Blockage, Abdominal Pain, and Burping: Should I Go to the ER?

This topic is about someone experiencing abdominal pain, low ileostomy output, and burping, possibly due to a partial blockage. They are unsure whether to visit the Emergency Room (ER). Here's a summary of their situation and some advice they received:

- The person experienced sudden, intense abdominal pain, reduced ostomy output, and frequent burping after eating candy-coated malted balls, which are high in fiber. They have an unresected mass on their colon.
- To alleviate discomfort, they tried gentle abdominal and stoma massage and sipped liquids constantly. Eventually, about 300 ml of semisolid output appeared, but sipping fluids still caused pain, leaving them uncertain about going to the ER.
- The next morning, following advice from healthcare professionals, they went to the ER. A CT scan showed no current obstruction, but they were admitted for monitoring as they transitioned from liquids to solids.
- While in the hospital, they felt the urge for a bowel movement and passed red-tinged blobs from the rectum, unsure if it was blood or from red foods/drinks like cranberry juice or red Jell-O. They were discharged despite this.
- After discharge, they again passed a small amount of rectal blood or pink fluid and rectal gas, while their ostomy output remained normal. Recent foods included a protein drink, applesauce, a peanut-butter and raspberry-jam sandwich, and a raspberry electrolyte drink.
- They have a follow-up appointment with their surgeon on May 28 and colon surgery scheduled for June 11. They expressed frustration with repeated ER visits and tests but remain spiritually optimistic.

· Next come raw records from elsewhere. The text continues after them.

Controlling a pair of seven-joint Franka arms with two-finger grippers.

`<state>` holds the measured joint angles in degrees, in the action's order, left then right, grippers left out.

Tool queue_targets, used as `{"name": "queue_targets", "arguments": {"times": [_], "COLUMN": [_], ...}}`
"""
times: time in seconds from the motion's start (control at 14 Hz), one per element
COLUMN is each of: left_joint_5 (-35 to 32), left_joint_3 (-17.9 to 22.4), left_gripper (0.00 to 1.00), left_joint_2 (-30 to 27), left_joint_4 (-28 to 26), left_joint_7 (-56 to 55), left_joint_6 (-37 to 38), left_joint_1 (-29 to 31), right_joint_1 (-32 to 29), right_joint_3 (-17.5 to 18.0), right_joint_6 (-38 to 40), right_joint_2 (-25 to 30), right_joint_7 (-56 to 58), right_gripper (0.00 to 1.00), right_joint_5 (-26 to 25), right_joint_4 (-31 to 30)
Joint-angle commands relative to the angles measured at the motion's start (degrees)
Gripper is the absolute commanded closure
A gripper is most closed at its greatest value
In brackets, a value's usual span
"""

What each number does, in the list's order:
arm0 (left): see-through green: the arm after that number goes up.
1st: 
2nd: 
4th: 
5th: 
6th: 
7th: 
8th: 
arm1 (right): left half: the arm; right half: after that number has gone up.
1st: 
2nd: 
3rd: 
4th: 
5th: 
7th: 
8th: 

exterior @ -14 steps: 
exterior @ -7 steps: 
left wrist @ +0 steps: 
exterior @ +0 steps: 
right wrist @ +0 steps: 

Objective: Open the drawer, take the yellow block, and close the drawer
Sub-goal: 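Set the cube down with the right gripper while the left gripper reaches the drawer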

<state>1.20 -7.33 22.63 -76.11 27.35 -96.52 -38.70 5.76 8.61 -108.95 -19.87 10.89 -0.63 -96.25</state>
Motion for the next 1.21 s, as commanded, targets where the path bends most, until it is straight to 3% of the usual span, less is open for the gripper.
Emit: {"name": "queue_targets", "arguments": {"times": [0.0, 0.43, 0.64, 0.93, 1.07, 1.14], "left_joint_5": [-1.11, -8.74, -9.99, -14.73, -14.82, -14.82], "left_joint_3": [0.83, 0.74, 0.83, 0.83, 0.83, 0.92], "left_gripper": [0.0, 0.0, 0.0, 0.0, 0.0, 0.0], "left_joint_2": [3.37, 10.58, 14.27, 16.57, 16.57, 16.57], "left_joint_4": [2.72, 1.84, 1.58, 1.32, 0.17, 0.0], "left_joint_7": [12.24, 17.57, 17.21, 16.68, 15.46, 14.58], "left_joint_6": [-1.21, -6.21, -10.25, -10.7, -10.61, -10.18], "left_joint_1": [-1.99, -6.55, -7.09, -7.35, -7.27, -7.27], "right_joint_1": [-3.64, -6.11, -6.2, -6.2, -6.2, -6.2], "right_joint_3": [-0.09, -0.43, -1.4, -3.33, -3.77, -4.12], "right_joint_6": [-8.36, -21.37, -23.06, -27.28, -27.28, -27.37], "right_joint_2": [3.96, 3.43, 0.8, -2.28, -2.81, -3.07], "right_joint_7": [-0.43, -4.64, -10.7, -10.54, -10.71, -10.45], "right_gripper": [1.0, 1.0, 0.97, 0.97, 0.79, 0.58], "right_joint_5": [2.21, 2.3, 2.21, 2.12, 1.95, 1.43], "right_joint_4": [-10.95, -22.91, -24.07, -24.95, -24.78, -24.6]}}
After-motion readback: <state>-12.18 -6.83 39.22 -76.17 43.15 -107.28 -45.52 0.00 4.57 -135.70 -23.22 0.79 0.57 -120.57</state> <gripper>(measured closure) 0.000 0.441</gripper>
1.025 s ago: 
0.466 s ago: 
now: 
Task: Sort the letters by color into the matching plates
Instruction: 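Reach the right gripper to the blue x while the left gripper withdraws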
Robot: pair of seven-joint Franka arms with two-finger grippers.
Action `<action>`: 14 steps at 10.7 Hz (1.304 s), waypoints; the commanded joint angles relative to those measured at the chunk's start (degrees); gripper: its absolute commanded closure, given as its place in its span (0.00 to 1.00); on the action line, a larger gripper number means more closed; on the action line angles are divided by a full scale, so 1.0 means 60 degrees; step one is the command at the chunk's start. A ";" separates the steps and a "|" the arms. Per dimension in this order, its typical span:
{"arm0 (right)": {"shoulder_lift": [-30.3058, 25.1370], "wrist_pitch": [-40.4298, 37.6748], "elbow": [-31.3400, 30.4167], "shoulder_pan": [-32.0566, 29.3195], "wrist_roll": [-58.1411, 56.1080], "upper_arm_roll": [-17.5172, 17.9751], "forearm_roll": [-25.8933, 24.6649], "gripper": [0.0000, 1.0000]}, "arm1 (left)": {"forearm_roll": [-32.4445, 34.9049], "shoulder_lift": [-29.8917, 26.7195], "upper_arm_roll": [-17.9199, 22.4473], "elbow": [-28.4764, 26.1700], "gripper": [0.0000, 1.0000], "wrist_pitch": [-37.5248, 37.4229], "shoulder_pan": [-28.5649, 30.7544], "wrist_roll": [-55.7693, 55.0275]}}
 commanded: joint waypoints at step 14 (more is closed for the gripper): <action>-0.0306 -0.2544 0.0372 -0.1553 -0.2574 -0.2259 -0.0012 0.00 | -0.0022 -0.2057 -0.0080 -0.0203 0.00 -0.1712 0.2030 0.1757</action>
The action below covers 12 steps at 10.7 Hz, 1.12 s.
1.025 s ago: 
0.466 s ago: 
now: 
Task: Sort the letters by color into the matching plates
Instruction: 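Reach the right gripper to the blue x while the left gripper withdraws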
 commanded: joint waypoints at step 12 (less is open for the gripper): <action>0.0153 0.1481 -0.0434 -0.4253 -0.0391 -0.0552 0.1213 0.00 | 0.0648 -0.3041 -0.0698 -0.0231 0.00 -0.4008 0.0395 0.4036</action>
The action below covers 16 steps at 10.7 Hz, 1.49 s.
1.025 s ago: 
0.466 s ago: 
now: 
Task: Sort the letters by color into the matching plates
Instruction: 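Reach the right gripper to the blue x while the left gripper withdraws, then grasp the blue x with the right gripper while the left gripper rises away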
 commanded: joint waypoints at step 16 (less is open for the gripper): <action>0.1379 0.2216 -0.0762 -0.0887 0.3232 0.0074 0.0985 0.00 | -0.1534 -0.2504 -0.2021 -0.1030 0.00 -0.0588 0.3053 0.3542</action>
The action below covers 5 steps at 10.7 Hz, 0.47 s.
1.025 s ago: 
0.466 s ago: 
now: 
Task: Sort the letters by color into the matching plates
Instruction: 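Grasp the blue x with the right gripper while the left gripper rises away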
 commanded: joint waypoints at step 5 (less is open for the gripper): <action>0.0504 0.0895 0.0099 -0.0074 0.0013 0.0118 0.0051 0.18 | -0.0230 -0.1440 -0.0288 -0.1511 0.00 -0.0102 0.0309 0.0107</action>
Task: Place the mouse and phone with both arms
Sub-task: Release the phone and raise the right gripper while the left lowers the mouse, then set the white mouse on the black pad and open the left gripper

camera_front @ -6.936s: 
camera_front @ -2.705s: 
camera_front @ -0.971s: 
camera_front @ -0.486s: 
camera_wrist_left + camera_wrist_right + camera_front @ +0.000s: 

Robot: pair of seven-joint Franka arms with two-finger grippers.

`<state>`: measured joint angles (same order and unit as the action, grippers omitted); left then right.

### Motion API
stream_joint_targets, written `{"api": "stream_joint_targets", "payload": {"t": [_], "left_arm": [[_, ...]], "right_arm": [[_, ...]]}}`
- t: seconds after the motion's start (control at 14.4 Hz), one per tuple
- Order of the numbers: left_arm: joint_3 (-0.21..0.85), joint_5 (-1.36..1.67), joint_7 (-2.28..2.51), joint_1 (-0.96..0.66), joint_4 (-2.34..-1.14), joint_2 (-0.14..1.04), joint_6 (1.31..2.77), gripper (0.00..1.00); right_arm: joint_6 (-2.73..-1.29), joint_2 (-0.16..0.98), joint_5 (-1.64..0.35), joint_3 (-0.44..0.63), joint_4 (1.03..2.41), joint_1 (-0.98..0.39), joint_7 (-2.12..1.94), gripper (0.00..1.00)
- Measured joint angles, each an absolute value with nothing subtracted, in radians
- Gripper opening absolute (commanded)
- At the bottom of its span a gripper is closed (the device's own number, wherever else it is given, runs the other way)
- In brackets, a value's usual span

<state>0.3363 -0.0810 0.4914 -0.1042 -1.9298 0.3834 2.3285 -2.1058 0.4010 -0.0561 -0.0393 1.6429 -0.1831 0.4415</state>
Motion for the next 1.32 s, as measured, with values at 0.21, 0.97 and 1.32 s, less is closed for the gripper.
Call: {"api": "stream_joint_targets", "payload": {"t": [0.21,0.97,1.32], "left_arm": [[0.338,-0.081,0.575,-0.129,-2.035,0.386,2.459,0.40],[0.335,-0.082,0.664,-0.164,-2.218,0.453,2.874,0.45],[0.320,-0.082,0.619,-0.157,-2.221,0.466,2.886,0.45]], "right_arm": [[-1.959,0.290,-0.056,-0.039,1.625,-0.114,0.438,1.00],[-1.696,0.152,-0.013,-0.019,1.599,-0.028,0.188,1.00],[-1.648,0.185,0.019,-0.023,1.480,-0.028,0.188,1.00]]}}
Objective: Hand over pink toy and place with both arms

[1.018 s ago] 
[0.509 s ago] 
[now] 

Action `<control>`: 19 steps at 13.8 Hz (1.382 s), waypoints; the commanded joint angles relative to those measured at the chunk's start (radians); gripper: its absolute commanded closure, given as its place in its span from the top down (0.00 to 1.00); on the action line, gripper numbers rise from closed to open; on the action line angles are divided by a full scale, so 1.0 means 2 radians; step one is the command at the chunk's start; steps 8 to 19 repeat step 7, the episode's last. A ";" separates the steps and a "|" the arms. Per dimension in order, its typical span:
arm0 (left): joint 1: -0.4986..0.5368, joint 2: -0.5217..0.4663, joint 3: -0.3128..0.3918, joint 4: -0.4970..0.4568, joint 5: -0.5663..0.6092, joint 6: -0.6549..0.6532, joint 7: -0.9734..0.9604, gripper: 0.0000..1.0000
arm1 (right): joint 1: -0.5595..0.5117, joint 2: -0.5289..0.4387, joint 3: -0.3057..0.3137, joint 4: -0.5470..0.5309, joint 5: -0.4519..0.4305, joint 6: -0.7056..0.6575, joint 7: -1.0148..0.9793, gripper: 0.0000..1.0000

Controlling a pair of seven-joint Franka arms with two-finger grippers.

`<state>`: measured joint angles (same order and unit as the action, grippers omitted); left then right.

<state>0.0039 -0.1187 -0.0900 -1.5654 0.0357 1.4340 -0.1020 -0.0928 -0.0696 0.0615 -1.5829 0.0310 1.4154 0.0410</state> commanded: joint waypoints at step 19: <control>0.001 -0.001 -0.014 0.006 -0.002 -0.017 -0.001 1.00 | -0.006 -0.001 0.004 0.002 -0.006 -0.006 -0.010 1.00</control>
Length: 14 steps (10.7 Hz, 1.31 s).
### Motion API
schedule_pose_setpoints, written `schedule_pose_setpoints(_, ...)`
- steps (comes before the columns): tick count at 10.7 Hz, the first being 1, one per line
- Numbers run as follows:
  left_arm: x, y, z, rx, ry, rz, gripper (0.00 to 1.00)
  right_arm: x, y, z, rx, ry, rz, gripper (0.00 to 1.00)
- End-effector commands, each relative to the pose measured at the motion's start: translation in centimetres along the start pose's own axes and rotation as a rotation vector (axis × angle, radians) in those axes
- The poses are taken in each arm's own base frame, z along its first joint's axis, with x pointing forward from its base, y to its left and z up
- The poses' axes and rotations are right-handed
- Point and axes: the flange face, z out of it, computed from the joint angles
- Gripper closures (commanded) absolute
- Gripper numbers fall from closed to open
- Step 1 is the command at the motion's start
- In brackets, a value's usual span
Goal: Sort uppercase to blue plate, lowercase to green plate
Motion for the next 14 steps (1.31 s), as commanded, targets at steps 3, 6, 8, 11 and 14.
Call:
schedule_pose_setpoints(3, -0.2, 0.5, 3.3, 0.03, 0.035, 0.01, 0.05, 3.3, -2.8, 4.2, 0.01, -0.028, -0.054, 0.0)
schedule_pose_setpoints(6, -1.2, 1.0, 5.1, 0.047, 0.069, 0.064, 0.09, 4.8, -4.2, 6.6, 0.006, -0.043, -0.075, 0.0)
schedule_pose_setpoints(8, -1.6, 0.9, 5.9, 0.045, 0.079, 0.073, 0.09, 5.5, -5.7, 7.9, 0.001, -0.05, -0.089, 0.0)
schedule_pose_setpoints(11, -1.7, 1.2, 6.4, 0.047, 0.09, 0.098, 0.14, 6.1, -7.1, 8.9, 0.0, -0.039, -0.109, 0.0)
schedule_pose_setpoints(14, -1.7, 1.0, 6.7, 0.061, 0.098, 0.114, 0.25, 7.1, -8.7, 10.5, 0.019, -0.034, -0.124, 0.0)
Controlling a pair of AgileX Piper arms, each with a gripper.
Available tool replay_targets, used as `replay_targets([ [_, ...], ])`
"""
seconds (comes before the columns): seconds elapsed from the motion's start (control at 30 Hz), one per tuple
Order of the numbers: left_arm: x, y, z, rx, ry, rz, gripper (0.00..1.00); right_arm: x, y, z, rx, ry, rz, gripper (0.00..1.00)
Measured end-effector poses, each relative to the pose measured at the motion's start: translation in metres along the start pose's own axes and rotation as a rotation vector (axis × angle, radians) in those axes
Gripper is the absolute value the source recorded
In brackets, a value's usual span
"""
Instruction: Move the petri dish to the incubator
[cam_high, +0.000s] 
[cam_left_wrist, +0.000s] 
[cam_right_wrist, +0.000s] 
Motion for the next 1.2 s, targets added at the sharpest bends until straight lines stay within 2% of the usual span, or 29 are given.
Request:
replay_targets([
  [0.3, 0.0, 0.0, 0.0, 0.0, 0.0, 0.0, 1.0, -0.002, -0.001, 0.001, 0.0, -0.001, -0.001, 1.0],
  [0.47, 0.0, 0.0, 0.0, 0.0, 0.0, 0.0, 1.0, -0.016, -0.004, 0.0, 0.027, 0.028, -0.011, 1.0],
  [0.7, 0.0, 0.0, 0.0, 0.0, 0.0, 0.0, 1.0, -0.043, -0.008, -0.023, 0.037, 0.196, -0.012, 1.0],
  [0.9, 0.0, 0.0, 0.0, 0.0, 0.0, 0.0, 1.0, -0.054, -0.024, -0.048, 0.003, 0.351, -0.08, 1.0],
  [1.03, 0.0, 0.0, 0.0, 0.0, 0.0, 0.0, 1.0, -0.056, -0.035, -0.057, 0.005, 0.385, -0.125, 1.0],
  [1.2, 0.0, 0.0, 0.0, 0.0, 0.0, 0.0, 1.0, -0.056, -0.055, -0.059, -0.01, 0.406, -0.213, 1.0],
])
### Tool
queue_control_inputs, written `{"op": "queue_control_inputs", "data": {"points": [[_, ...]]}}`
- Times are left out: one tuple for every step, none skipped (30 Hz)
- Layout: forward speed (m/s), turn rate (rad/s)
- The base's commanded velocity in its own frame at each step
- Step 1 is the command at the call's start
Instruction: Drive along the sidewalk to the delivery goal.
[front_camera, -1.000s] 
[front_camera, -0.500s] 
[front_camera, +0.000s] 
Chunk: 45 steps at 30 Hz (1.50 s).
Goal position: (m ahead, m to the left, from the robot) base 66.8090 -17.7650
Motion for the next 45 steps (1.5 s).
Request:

Here are some helpful insights and advice they received:

1. If vomiting starts, pain worsens, or output stops, go to the ER immediately, as there is a risk of a complete blockage and possible need for a nasogastric (NG) tube.
2. Avoid solid food during a suspected blockage; stick to clear liquids like warm chicken broth, warm tea, or a small amount of Coca-Cola to help break up the blockage.
3. Resume solid foods only after symptoms resolve. If there's no improvement within about 24 hours on liquids alone, seek hospital care.
4. Passing some effluent suggests any blockage is partial rather than complete, but caution is still necessary.
5. Frequent or visible rectal bleeding can be explained by the existing colon mass but should still be reported to the surgeon.
6. Before surgery, expect possible flare-ups and odd symptoms. Note them but try not to panic, and inform the surgeon of all new developments.
7. Long-term, be mindful of high-fiber or hard-to-digest foods, like candy-coated malted balls. Introduce them slowly or avoid them if they cause problems.